При первом чтении — невнятица, бессмысленность: что такое, зачем усложнение жизни? Оказывается, Копенкин, при всей невразумительности его речи и грамматической бессвязности, исчерпывающе определил содержание утопии — бессмысленное усложнение, запутывание всех дел, иначе саму утопию следует признать никчемной, пустым вымыслом.

— Максим Степаныч, — раздалось снаружи, — дозволь на оглоблю жердину в опушке сыскать: хряпнула на полпути, хоть зимуй у тебя.

— Нельзя, — сказал Пашинцев. — До каких пор я буду приучать вас? Я же вывесил приказ (совершенно логика Кошкарева из 2–го тома «Мертвых душ». — В. М.) на амбаре: земля самодельная и, стало быть, ничья. Если б ты без спросу брал, тогда б я тебе позволил…» (с. 130).

А вот Саша Дванов: «Эти люди, говорил Дванов про бандитов, хотят потушить зарю, но заря не свеча, а великое небо, где на далеких тайных звездах скрыто благородное и могучее будущее потомков человечества. Ибо несомненно — после завоевания земного шара наступит час судьбы всей вселенной, настанет момент страшного суда человека над ней» (с. 120).

«Завоевание земного шара», «страшный суд» — объектом реализуемой утопической идеи герой вообразил человечество, предусматривая, можно допустить, тела Солнечной системы и, не исключено, другие галактики. А ведь это говорит персонаж, только — только освоивший ремесло помощника машиниста. «У нас же все решается по большинству, а почти все неграмотные, и выйдет когда‑нибудь, что неграмотные постановят отучить грамотных от букв — для всеобщего равенства…» (с. 124).

Таков Саша Дванов со всеми его резолюциями и приказами. «Он в душе любил неведение больше культуры: невежество — чистое поле, где еще может вырасти растение всякого знания, но культура — уже заросшее поле, где соки почвы взяты растениями и где ничего больше не вырастет.

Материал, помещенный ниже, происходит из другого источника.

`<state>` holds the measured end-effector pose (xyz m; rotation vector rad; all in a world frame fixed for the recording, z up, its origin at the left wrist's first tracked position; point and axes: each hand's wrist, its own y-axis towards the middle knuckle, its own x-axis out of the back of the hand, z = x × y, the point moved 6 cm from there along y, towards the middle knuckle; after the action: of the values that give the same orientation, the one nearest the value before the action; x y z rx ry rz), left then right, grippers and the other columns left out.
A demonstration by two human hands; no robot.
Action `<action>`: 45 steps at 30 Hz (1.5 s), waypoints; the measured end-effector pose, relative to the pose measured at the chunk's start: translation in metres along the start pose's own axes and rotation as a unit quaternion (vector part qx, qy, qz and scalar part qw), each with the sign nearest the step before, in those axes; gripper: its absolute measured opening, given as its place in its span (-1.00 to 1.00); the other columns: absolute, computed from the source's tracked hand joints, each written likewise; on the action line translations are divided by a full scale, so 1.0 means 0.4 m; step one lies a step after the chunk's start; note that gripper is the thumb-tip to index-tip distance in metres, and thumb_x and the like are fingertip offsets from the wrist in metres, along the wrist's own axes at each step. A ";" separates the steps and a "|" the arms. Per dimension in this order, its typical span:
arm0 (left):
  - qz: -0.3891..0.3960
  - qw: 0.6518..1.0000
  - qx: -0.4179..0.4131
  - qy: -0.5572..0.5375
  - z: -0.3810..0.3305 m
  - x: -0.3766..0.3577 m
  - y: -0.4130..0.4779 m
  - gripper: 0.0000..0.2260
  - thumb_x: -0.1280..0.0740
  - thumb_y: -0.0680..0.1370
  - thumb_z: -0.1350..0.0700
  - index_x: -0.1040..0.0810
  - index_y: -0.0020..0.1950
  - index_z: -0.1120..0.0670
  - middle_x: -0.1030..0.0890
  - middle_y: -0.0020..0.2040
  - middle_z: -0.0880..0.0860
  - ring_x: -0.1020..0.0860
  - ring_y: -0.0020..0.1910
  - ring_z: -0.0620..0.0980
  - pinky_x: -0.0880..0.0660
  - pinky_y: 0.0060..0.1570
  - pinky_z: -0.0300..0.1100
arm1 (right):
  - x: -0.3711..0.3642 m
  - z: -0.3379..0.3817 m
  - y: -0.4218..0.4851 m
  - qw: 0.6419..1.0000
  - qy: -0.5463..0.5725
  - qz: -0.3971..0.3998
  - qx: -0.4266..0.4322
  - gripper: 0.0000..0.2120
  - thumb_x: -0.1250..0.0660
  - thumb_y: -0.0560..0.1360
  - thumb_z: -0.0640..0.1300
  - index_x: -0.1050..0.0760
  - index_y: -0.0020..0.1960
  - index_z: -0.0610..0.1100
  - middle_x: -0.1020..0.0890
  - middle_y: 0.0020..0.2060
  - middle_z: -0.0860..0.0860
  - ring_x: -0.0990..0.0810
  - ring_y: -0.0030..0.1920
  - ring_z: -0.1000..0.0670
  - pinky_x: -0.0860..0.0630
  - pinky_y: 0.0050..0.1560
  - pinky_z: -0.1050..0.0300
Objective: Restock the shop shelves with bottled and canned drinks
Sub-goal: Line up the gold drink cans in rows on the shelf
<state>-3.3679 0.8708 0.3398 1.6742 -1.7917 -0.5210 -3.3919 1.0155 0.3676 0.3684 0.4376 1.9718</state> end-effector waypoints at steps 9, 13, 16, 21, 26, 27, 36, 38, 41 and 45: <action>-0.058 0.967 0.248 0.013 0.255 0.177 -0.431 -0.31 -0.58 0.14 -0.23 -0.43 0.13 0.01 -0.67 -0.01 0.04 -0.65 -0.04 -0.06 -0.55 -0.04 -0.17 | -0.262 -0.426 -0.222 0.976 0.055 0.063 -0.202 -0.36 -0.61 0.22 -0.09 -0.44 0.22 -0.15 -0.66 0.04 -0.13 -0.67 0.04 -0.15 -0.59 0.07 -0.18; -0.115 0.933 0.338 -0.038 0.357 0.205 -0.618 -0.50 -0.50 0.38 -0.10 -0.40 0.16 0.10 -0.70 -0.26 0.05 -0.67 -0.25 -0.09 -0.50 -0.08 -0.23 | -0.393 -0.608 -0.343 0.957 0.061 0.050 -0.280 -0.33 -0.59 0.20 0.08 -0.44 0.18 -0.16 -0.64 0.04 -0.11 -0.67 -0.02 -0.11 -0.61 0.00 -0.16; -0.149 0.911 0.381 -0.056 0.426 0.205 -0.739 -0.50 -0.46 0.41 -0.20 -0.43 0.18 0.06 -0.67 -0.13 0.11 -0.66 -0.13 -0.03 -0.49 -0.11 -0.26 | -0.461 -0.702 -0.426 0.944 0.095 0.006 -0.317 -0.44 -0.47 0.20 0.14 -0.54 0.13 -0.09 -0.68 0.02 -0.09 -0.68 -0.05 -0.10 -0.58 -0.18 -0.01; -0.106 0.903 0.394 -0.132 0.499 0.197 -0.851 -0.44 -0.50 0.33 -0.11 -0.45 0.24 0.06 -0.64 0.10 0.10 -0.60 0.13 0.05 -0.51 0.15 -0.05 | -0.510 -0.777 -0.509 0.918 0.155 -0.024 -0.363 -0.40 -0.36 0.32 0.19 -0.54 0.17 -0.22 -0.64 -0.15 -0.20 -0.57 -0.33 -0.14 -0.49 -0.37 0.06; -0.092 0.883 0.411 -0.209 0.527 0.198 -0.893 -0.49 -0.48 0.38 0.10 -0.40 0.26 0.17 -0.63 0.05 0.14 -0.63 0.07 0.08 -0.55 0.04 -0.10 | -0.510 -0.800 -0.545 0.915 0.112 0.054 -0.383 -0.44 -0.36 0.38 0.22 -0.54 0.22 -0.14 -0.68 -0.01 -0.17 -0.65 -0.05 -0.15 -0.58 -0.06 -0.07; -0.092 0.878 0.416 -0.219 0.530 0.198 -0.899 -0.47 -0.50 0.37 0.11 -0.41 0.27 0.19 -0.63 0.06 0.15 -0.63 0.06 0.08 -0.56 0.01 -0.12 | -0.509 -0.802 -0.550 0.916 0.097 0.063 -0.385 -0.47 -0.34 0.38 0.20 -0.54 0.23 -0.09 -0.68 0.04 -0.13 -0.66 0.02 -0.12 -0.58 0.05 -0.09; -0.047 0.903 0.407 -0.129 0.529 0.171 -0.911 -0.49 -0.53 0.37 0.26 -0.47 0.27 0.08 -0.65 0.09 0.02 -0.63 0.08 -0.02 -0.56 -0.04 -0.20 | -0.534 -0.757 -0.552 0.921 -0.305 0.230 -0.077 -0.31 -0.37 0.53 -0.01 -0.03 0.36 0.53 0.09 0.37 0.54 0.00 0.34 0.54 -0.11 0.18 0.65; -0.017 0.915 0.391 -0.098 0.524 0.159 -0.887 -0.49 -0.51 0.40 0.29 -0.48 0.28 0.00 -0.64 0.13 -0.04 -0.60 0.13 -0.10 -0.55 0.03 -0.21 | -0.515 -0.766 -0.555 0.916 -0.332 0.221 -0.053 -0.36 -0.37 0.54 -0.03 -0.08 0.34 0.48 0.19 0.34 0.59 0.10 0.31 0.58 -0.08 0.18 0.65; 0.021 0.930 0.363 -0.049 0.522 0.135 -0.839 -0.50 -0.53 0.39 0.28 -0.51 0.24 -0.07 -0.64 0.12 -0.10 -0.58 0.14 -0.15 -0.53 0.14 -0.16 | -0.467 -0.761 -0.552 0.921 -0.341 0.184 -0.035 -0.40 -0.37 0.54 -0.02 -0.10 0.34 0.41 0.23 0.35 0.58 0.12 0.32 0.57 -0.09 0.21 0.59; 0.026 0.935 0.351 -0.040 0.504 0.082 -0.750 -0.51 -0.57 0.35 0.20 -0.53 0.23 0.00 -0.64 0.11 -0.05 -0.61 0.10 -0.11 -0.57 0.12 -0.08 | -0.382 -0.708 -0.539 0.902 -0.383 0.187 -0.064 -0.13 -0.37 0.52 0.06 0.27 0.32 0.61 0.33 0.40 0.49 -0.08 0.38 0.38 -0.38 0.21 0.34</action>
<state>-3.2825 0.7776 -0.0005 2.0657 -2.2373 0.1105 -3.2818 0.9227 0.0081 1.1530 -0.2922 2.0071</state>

Поэтому Дванов был доволен, что в России революция выполола начисто те редкие места зарослей, где была культура, а народ как был, так и остался чистым полем…» (с. 122).

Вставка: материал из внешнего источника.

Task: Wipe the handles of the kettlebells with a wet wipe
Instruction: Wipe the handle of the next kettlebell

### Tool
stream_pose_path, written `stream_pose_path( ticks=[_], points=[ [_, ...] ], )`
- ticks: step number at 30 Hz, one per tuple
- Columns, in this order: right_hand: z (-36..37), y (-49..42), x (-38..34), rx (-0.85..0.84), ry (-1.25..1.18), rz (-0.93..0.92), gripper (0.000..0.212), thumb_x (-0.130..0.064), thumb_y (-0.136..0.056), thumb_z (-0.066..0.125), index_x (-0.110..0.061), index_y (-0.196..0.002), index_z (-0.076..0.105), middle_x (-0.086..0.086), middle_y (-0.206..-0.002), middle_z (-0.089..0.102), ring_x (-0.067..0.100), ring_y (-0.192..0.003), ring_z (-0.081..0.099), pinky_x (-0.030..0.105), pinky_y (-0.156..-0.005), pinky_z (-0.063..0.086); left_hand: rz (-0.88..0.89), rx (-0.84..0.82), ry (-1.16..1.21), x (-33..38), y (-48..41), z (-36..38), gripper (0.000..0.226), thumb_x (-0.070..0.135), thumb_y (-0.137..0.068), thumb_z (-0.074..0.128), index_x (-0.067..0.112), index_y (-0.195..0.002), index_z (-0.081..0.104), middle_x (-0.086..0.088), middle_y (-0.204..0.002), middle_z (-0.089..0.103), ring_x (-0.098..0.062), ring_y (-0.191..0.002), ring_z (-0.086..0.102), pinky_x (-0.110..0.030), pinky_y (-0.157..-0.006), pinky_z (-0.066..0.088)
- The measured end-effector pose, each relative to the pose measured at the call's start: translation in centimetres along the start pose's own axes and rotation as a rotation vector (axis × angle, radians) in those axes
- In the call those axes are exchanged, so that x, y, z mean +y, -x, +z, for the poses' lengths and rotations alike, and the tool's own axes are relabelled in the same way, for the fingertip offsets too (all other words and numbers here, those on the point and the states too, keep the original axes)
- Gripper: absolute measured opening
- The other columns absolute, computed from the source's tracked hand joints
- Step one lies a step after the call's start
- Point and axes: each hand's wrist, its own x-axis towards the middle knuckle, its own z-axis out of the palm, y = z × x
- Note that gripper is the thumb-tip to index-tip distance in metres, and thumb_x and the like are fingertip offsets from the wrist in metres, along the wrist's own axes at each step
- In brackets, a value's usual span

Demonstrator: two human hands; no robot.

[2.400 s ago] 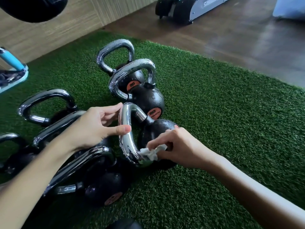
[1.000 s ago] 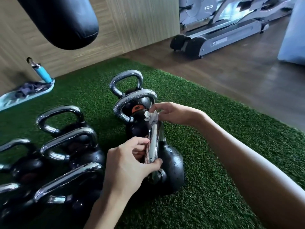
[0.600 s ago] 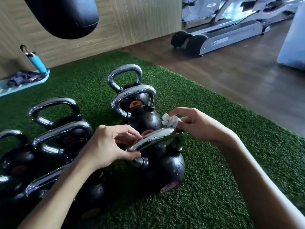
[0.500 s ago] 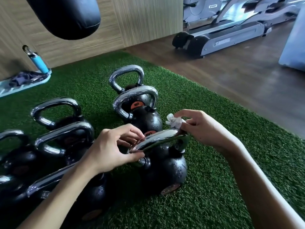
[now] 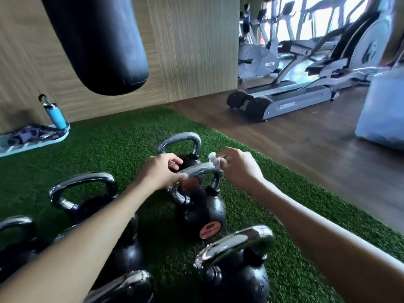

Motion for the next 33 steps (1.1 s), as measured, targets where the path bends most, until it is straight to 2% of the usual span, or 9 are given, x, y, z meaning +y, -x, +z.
stream_pose_path(
  ticks=[2, 5, 8, 12, 20, 25, 26, 29, 33],
  points=[
    [1.1, -1.7, -1.3, 0.015, 0.072, -0.005, 0.020, -0.031, -0.097, 0.061, -0.032, -0.115, 0.069, 0.003, -0.098, 0.075, 0.017, -0.074, 0.067, 0.030, -0.065, 0.056, 0.042, -0.080, -0.062, -0.1, -1.9, -0.6, 0.038, 0.054, -0.066, 0.088, 0.037, -0.097, 0.074, 0.023, -0.083, 0.072, 0.001, -0.079, 0.068, -0.018, -0.070, 0.052],
    [3.0, -3.6, -2.7, -0.006, 0.171, -0.031, 0.018, -0.029, -0.095, 0.061, -0.031, -0.110, 0.071, 0.000, -0.103, 0.075, 0.020, -0.082, 0.070, 0.035, -0.070, 0.060, 0.155, -0.161, -0.149, -0.5, -3.7, -0.5, 0.029, 0.049, -0.071, 0.088, 0.031, -0.091, 0.078, 0.016, -0.085, 0.072, -0.002, -0.077, 0.065, -0.015, -0.060, 0.045],
    [3.7, -4.5, -3.8, -0.059, 0.200, -0.048, 0.014, -0.031, -0.092, 0.066, -0.028, -0.101, 0.075, -0.004, -0.105, 0.075, 0.015, -0.088, 0.070, 0.034, -0.076, 0.060, 0.235, -0.171, -0.158, -1.5, -4.9, 0.2, 0.038, 0.050, -0.070, 0.088, 0.024, -0.096, 0.078, 0.006, -0.093, 0.075, -0.010, -0.083, 0.069, -0.024, -0.071, 0.057],
    [3.3, -4.5, -5.1, -0.167, 0.262, -0.092, 0.015, -0.033, -0.086, 0.077, -0.024, -0.098, 0.079, -0.005, -0.099, 0.076, 0.006, -0.082, 0.067, 0.028, -0.077, 0.058, 0.262, -0.174, -0.078, -2.5, -5.2, 0.2, 0.037, 0.049, -0.072, 0.087, 0.026, -0.099, 0.079, 0.003, -0.095, 0.078, -0.009, -0.082, 0.068, -0.021, -0.072, 0.056],
    [3.8, -4.4, -4.6, -0.171, 0.306, -0.324, 0.020, -0.035, -0.083, 0.080, -0.022, -0.098, 0.079, -0.007, -0.092, 0.074, -0.004, -0.073, 0.057, 0.008, -0.064, 0.041, 0.293, -0.184, 0.058, -3.4, -5.3, 0.2, 0.032, 0.046, -0.070, 0.090, 0.027, -0.094, 0.080, 0.007, -0.096, 0.079, -0.005, -0.079, 0.069, -0.015, -0.075, 0.054],
    [2.3, -5.8, -0.3, -0.129, 0.270, -0.288, 0.018, -0.035, -0.083, 0.080, -0.025, -0.098, 0.080, -0.014, -0.095, 0.074, -0.009, -0.076, 0.063, 0.026, -0.069, 0.060, 0.294, -0.106, 0.127, -4.1, -3.8, 1.0, 0.027, 0.045, -0.073, 0.087, 0.029, -0.092, 0.077, 0.011, -0.090, 0.076, -0.003, -0.080, 0.070, -0.023, -0.077, 0.060],
    [1.9, -6.0, 0.9, -0.100, 0.245, -0.251, 0.018, -0.034, -0.082, 0.081, -0.025, -0.097, 0.080, -0.014, -0.094, 0.074, -0.014, -0.073, 0.060, 0.025, -0.066, 0.058, 0.292, -0.093, 0.158, -4.2, -3.4, 1.1, 0.024, 0.043, -0.074, 0.087, 0.029, -0.091, 0.076, 0.014, -0.086, 0.075, 0.001, -0.077, 0.070, -0.022, -0.076, 0.060],
    [1.8, -6.7, 2.3, -0.096, 0.159, -0.216, 0.022, -0.032, -0.083, 0.080, -0.024, -0.103, 0.079, -0.014, -0.094, 0.073, -0.022, -0.065, 0.054, 0.003, -0.056, 0.042, 0.289, -0.082, 0.214, -3.9, -2.4, 1.3, 0.020, 0.038, -0.077, 0.086, 0.030, -0.090, 0.073, 0.019, -0.077, 0.072, 0.010, -0.073, 0.067, -0.008, -0.066, 0.053],
    [4.1, -7.2, 0.8, -0.187, 0.057, -0.454, 0.019, -0.033, -0.082, 0.081, -0.027, -0.100, 0.080, -0.018, -0.092, 0.071, -0.017, -0.072, 0.055, -0.002, -0.068, 0.038, 0.249, -0.071, 0.171, -2.9, -2.4, 1.1, 0.018, 0.040, -0.076, 0.086, 0.033, -0.087, 0.073, 0.020, -0.076, 0.073, 0.007, -0.074, 0.069, -0.010, -0.066, 0.053]
  ],
)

Еще бы ему любить культуру, когда он не знает, что это. Милое, родное невежество, оно — чистое ровное поле, где, как ни ступи, все к месту. Культура же требует индивидуального, особого, при этом еще зависимого не только от твоей личной воли, но и от того, что сделано и делается другими, чужими. Племенное хотение, общеплеменная психология недоверчивы к чужому. Слабые ростки индивидуальных («чужих») воль уничтожила революция, и Саша считает это благом — опять ровное поле. Он архаизует жизнь, низводит ее до вегетативного, органического, дочеловеческого существования, превращает в одно из явлений природы, из которой человек едва — едва начал выкарабкиваться. «Великорусское скромное небо светило над советской землей с такой привычкой и однообразием, как будто Советы существовали исстари и небо совершенно соответствовало им» (с. 123).

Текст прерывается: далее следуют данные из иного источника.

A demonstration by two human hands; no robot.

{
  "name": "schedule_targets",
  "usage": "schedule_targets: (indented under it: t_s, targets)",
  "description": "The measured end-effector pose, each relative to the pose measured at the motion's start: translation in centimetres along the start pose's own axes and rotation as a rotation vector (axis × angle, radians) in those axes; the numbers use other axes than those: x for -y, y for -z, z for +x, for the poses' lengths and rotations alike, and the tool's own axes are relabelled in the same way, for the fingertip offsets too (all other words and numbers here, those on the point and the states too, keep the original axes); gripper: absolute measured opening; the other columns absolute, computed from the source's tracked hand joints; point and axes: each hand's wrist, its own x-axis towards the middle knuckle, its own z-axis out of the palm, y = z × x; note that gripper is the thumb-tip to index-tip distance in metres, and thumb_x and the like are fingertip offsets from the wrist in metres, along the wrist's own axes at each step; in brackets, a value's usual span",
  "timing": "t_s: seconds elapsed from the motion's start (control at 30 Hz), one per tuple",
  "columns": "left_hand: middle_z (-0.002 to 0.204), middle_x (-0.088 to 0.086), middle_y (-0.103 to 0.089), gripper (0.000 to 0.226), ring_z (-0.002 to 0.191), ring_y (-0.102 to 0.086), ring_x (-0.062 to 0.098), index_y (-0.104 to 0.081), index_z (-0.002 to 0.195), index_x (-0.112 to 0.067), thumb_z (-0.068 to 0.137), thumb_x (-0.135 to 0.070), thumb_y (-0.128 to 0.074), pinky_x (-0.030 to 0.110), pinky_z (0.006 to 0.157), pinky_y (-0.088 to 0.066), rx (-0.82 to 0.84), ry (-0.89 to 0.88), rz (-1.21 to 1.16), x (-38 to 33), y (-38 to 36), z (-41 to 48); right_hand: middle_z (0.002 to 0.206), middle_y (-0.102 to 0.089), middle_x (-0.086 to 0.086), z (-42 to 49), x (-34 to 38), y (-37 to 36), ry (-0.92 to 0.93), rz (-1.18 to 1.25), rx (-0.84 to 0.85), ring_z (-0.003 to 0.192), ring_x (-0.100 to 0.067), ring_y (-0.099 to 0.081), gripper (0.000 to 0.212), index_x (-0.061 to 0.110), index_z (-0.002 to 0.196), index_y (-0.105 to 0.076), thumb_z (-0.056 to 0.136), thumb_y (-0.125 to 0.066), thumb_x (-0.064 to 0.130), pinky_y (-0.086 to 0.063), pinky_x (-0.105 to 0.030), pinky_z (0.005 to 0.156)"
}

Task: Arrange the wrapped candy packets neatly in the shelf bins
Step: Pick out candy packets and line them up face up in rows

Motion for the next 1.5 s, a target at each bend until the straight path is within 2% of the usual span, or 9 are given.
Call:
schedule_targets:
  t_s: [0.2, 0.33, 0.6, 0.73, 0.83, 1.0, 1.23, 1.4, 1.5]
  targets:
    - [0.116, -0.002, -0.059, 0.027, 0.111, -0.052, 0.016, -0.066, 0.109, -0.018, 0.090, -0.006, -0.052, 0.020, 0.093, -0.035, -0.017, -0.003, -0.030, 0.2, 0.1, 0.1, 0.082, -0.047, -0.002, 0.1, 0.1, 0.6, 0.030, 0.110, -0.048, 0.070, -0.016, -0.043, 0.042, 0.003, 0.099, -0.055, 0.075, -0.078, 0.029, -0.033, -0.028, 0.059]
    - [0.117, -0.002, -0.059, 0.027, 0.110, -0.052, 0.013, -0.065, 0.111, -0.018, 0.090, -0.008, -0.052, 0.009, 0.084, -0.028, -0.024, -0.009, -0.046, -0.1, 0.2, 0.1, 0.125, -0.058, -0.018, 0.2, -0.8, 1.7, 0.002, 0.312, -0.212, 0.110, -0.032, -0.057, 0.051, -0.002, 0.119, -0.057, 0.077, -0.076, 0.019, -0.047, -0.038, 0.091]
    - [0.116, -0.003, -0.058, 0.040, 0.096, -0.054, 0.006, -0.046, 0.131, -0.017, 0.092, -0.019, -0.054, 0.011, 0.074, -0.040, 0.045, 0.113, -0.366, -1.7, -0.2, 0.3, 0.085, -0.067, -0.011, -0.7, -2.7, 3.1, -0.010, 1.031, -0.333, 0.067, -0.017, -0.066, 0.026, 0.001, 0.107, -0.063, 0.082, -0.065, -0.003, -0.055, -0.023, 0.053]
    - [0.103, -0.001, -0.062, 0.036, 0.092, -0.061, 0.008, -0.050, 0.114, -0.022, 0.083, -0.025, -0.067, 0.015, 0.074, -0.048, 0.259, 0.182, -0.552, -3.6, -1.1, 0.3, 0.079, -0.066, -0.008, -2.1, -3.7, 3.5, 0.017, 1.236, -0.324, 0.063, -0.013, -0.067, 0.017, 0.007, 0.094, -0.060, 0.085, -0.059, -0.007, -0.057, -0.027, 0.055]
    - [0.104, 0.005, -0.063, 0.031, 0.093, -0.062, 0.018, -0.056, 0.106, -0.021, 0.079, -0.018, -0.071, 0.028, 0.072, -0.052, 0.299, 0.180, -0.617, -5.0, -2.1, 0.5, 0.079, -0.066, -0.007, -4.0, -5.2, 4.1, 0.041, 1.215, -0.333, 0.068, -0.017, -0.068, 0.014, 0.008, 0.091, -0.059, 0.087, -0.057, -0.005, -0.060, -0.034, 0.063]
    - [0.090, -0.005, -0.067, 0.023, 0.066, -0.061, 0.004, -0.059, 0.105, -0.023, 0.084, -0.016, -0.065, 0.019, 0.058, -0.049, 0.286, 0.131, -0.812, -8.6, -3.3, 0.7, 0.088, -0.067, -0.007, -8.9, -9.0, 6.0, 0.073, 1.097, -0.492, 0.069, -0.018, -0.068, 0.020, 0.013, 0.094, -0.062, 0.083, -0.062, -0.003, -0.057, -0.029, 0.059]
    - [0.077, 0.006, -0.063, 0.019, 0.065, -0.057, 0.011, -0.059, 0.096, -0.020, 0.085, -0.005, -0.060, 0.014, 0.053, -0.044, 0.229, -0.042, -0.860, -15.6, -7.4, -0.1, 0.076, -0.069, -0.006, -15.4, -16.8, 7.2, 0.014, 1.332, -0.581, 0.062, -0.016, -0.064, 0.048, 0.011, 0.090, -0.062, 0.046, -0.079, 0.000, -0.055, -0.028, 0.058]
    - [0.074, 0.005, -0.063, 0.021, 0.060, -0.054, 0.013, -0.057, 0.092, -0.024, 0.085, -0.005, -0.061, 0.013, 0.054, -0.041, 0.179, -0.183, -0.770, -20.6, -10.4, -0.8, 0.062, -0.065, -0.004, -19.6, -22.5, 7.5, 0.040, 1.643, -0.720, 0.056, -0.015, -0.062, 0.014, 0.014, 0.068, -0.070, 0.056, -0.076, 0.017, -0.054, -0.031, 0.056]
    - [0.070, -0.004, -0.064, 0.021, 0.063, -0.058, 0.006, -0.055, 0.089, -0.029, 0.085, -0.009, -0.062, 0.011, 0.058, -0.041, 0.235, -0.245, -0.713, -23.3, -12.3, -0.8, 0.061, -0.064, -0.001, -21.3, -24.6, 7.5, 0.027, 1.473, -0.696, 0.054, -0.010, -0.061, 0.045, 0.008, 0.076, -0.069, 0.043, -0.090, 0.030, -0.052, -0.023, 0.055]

Советы — почти производное природы, а не сознания либо воли людей; стихия, вроде ветра или неба. Разной стихией представлена деятельность персонажей — лишенной смысла, фанатической по из — бранным средствам, иррациональной по результатам и — против расчета исполнителей — неуклонно понижающей содержание человеческого типа. Один из героев обращается к другому: «Живи тут<…>Будем меж деревьями друзьями жить…» (с. 129). — близкая параллель Заболоцкому, может быть, косвенное подтверждение и его нечаянных умонастроений, противоречащих, как у Платонова, его осознанным, искренним убеждениям.